Exercise brief: Transcribe the data as written, minus images.

Collected material START

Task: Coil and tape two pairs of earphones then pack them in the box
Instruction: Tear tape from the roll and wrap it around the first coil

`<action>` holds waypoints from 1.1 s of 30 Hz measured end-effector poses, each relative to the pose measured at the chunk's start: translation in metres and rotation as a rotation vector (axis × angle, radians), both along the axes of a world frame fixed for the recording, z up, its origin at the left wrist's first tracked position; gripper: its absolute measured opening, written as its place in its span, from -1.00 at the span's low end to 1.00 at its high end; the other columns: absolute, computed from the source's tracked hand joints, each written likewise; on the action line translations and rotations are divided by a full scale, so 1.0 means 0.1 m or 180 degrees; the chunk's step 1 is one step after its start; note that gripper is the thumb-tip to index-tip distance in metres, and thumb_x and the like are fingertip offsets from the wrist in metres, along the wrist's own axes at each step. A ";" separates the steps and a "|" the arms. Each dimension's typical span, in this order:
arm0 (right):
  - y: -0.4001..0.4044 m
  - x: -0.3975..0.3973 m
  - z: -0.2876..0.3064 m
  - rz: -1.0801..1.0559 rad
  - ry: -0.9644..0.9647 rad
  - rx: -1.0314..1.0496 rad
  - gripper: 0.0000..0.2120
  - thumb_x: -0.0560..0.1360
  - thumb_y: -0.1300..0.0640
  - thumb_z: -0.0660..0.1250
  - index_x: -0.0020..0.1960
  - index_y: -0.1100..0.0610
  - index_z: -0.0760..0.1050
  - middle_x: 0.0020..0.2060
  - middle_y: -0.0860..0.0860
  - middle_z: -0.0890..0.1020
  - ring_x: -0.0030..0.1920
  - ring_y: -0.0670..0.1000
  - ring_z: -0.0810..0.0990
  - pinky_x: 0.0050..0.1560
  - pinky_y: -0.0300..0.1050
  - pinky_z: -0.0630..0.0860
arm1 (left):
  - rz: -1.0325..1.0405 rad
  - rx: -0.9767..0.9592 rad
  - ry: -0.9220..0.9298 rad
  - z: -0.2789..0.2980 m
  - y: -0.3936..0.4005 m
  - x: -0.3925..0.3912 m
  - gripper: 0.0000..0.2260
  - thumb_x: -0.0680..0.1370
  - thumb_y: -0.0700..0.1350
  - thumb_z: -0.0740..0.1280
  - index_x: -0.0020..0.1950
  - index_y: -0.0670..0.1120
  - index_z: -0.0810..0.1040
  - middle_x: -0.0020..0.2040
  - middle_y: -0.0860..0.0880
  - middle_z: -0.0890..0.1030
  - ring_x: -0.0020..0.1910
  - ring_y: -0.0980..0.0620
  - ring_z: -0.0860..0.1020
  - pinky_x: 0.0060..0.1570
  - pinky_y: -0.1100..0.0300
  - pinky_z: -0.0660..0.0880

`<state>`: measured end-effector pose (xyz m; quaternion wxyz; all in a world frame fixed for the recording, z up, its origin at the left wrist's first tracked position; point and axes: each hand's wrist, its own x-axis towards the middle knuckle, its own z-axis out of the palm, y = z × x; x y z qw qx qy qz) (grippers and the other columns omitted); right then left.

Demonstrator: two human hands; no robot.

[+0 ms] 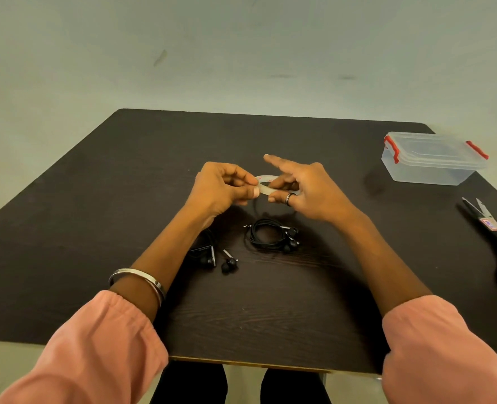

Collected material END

Solution for this task:
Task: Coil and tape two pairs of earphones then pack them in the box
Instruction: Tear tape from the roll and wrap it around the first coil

`<action>` holds waypoints from 1.1 s of 30 Hz measured end-effector poses, each relative to the pose measured at the chunk's start: translation in metres and rotation as a rotation vector (axis × angle, radians), both along the axes of a world frame fixed for the recording, z up, its origin at the left wrist's first tracked position; gripper: its absolute measured opening, written as its place in its span, from -1.00 at the span's low end to 1.00 at its high end; the other columns: absolute, computed from the source's tracked hand joints, each written likewise; on the action line translations and rotations are divided by a full scale, so 1.0 means 0.1 m or 180 degrees; the chunk's step 1 is one step after its start; note that gripper is the thumb-tip to index-tip distance in metres, and thumb_x and the like are fingertip offsets from the wrist in metres, along the wrist's own axes at each step. A ";" separates the steps and a "|" the arms. Each dimension's typical span, in this order:
arm0 (right):
  - y: -0.4001..0.4044 m
  - x: -0.3975..0.3973 m
  - z: -0.2876..0.3064 m
  - rz: -1.0801..1.0559 rad
  - ry: -0.9644..0.9647 rad
  - rx: -1.0314..1.0496 rad
  - gripper: 0.0000..0.2120
  - thumb_x: -0.0560..0.1360
  - thumb_y: -0.1300..0.0640
  - thumb_z: -0.0660..0.1250
  - index_x: -0.0020..0.1960
  - index_y: -0.1100..0.0610
  - index_z: -0.0760..0.1050
  - middle_x: 0.0020..0.2060
  - middle_y: -0.0860..0.0860
  - middle_z: -0.0890..0.1020
  - ring_x: -0.0030..0.1920
  - ring_y: -0.0670..0.1000
  - ring_z: -0.0810..0.0990
  - pinky_x: 0.0050..0.1560
  - pinky_y: -0.0300..0.1050
  - pinky_z: -0.0630..0.0860
arm1 (left):
  - rz: -1.0325..1.0405 rad
  - rx: -0.9767..0.9592 rad
  - ry: -0.9220..0.9298 rad
  - z: -0.2789..0.2980 m
  - y: -0.3936..0.4005 m
  - x: -0.3925..0.3912 m
  - gripper: 0.0000..0.2260
  - thumb_x: -0.0680..0.1370
  - thumb_y: -0.0700..0.1350
  - thumb_z: -0.0740..0.1280
  - index_x: -0.0020..0.1950
  - index_y: -0.0670..0.1120
  - index_z: -0.0810..0.1040
  - middle_x: -0.0020..0.2040
  - middle_y: -0.0860..0.0880
  - middle_z: -0.0890..0.1030
  - ring_x: -0.0020..0.1910
  - ring_y: -0.0980..0.0620
  - ring_z: -0.0860..0.1020
  - pinky_x: 0.0060..0.1570
  - pinky_y: -0.1100..0.0300
  - pinky_z: -0.0660..0.0880

`<state>`: measured end-effector pose (xyz m; quaternion wxyz; all in a world frame fixed for the recording, z up, its origin at the left wrist's first tracked position; point and axes: each hand's wrist, its own x-axis towards the middle knuckle, its own z-axis out of the palm, y = z × x; x y z qw qx qy qz) (grippers and the other columns omitted); right then left.

Demonstrator: two human hands; no robot.

[+0 ms] 

No more work is needed for this exercise.